● DATA BELOW
-*-*-

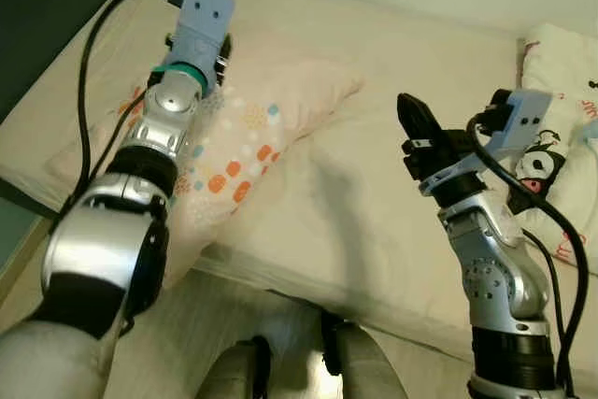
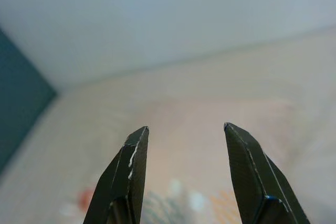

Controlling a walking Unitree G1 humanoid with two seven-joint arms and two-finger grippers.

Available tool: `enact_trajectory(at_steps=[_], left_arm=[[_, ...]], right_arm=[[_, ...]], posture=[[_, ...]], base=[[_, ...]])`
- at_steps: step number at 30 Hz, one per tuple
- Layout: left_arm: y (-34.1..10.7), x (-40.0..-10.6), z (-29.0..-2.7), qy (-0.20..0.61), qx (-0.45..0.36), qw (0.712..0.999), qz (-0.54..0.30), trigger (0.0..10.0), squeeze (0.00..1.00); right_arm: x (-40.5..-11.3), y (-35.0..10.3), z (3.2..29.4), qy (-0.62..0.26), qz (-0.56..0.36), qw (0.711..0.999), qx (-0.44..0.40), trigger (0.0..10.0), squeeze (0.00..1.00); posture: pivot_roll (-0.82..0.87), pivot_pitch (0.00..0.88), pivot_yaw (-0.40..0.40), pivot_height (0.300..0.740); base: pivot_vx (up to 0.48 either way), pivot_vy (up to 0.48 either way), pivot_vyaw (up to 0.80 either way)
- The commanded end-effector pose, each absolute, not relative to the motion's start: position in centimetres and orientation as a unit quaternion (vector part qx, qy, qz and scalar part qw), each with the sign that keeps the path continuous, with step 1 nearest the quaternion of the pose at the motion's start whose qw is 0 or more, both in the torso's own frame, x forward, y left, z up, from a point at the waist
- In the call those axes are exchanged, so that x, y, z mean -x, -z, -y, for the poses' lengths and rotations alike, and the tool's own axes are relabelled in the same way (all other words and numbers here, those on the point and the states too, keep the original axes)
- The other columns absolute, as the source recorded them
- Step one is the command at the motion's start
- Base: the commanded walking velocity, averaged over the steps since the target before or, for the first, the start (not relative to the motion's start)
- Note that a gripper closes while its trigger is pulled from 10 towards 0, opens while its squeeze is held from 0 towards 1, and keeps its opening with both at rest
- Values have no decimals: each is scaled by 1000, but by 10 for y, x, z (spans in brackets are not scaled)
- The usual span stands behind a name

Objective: Clean up the room

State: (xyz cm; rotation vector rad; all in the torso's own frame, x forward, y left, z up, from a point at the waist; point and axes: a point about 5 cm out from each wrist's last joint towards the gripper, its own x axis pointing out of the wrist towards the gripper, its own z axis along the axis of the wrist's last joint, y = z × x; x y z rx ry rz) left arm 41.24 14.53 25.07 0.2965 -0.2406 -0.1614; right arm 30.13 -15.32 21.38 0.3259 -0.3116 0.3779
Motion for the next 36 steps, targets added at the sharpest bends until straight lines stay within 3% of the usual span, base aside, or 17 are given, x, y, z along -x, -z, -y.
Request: enact_trajectory(at_steps=[1,5,15,36], left_arm=[[-250,-404,-147,110,-123,979,124,10000,0],[-233,-359,-144,167,-66,976,120,10000,0],[-207,-333,-152,114,-45,986,111,10000,0],[-211,-319,-144,85,-45,991,95,10000,0]], right_arm=[[-300,-208,150,-187,144,959,-157,10000,0],[-299,-203,137,-200,133,960,-142,10000,0],[-300,-195,131,-180,131,967,-122,10000,0],[-309,-193,125,-166,136,968,-128,10000,0]], posture=[[-71,212,45,740],[-64,201,33,740],[-64,165,16,740],[-56,135,15,740]], base=[[0,0,0],[0,0,0],[0,0,0],[0,0,0]])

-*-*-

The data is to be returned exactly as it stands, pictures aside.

● ANSWER SPACE
Controlling a walking Unitree G1 humanoid with two seven-joint arms and two-finger grippers.

Available tool: `enact_trajectory(at_steps=[_], left_arm=[[_, ...]], right_arm=[[_, ...]], posture=[[_, ...]], base=[[_, ...]])`
- at_steps: step number at 30 Hz, one per tuple
- Layout: left_arm: y (-34.1..10.7), x (-40.0..-10.6), z (-29.0..-2.7), qy (-0.20..0.61), qx (-0.45..0.36), qw (0.712..0.999), qz (-0.54..0.30), trigger (0.0..10.0), squeeze (0.00..1.00); right_arm: x (-40.5..-11.3), y (-35.0..10.3), z (3.2..29.4), qy (-0.62..0.26), qz (-0.56..0.36), qw (0.711..0.999), qx (-0.44..0.40), trigger (0.0..10.0), squeeze (0.00..1.00); posture: pivot_roll (-0.82..0.87), pivot_pitch (0.00..0.88), pivot_yaw (-0.40..0.40), pivot_height (0.300..0.740); base: pivot_vx (up to 0.48 either way), pivot_vy (up to 0.48 either way), pivot_vyaw (up to 0.80 either way)
- The commanded end-effector pose, each absolute, not relative to the motion's start: position in centimetres and orientation as a unit quaternion (vector part qx, qy, qz and scalar part qw), each with the sign that keeps the path continuous, with step 1 nearest the quaternion of the pose at the motion's start whose qw is 0 or more, both in the torso's own frame, x forward, y left, z up, from a point at the waist
- In the call those axes are exchanged, so that x, y, z mean -x, -z, -y, for the poses' lengths and rotations alike, and the tool's own axes are relabelled in the same way (all other words and numbers here, those on the point and the states too, keep the original axes)
- The other columns absolute, as the source recorded them
- Step one is the command at the motion's start
- Base: the commanded walking velocity, averaged over the steps since the target before or, for the first, the start (not relative to the motion's start)
- Note that a gripper closes while its trigger is pulled from 10 towards 0, opens while its squeeze is held from 0 towards 1, and keeps its opening with both at rest
- Values have no decimals: each is scaled by 1000, but by 10 for y, x, z (spans in brackets are not scaled)
- The usual span stands behind a name

Objective: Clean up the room

State: (xyz cm; rotation vector rad; all in the torso's own frame, x forward, y left, z up, from a point at the waist; point and axes: a point about 5 cm out from each wrist's last joint towards the gripper, its own x axis pointing out of the wrist towards the gripper, its own z axis along the axis of the wrist's last joint, y = z × x; x y z rx ry rz) left arm 41.24 14.53 25.07 0.2965 -0.2406 -0.1614; right arm 30.13 -15.32 21.38 0.3259 -0.3116 0.3779
Motion for the next 36 steps, targets added at the sharpest bends until straight lines stay within 3% of the usual span, base aside, or 17 are given, x, y, z along -x, -z, -y.
Request: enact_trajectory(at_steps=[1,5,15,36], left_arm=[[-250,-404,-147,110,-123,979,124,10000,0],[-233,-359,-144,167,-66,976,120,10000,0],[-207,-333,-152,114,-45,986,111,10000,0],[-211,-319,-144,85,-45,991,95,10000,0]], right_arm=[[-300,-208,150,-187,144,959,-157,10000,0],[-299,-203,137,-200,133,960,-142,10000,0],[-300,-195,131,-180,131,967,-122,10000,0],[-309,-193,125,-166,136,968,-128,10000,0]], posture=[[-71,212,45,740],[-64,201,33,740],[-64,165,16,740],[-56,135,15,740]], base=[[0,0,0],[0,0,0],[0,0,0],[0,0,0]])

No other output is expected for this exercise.